Heat capacity is a measure of the amount of heat energy required to change the temperature of a substance by a certain amount. It helps us understand how different substances respond to heat. Specifically, the **specific heat capacity** is a critical concept which is defined as the amount of heat needed to raise the temperature of 1 gram of a substance by 1 degree Celsius. In this exercise,

• the specific heat capacity of water (liquid) is used as it changes temperature from \(22.0^{\circ}\text{C}\) to \(0^{\circ}\text{C}\).
• A different specific heat capacity is applied to ice as it cools from the freezing point down to \(-5.0^{\circ}\text{C}\).

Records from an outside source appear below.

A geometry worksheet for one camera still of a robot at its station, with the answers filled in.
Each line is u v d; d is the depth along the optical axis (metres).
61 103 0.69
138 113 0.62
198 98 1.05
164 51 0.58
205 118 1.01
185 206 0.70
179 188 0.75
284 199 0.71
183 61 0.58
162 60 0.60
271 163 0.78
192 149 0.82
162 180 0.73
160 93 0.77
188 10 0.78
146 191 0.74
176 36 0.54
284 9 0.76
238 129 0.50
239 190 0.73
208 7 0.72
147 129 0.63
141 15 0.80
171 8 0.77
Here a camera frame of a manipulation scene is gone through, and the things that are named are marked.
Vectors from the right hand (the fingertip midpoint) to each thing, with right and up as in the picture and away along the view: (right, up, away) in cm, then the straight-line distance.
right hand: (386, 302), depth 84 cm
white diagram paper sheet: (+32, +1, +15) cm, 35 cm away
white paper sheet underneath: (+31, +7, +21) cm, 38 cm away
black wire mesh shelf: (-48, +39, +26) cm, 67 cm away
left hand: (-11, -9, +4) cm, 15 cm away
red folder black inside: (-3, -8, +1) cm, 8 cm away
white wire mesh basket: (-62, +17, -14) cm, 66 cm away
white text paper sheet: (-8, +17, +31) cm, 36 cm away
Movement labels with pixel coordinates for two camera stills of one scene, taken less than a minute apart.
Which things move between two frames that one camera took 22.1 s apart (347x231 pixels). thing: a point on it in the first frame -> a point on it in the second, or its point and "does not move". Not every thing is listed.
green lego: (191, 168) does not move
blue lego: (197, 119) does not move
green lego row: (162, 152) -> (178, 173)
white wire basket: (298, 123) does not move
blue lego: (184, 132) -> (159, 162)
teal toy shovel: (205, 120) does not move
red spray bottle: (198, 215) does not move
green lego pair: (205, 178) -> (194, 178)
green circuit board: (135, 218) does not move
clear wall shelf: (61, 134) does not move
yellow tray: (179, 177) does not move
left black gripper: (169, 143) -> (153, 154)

This concept allows us to capture and calculate the heat exchanged during temperature changes, which is crucial for determining the total heat loss needed in the entire phase change process.

Enthalpy of Fusion

The enthalpy of fusion is the amount of energy required to change a substance from solid to liquid at its melting point, without changing its temperature. In the reverse process, it represents the energy released when a liquid becomes solid. For water, the fundamental enthalpy of fusion is used to calculate the energy involved in converting liquid water into ice at \(0^{\circ}\text{C}\).
This energy is necessary because even at the melting point, the internal structure must overcome attractive forces to switch phases.

• The enthalpy of fusion of ice is given as \(6.02 \, \text{kJ/mol}\).
• This value helps determine how much energy must be removed per mole of water as we freeze it.

Considering the enthalpy of fusion is vital for capturing the total heat loss when converting water into ice.

Vaporization

Vaporization is the process of turning a liquid into vapor, and it requires energy known as the heat of vaporization. Conversely, this energy can be released when vapor condenses back into a liquid. In the refrigeration process discussed in the exercise,

• the heat of vaporization pertains to \(\text{CF}_2\text{Cl}_2\).
• This determines how much energy is carried away by one gram of \(\text{CF}_2\text{Cl}_2\) as it vaporizes.

With this data, we can calculate how much of the refrigerant is necessary to absorb the full heat loss when cooling and freezing the water. Understanding vaporization is essential in determining the refrigerant requirements to achieve the desired temperature change.

Phase Change

Phase change refers to the transition of a substance from one state of matter to another, such as from liquid to solid or vice versa. This exercise involves several key phase changes:

1. The phase change from liquid water at \(22.0^{\circ}\text{C}\) to ice at \(0^{\circ}\text{C}\).
2. Additionally, further cooling of the solid ice from \(0^{\circ}\text{C}\) to \(-5.0^{\circ}\text{C}\).

Phase changes are accompanied by energy exchanges due to breaking or forming of molecular bonds. During these changes,

temperature remains constant at points of fusion or solidification because the energy change involves restructuring, not heating or cooling.

The accurate assessment of energy exchanges during these transitions, both isothermally and across temperature changes, helped determine the entire cooling requirement in the exercise.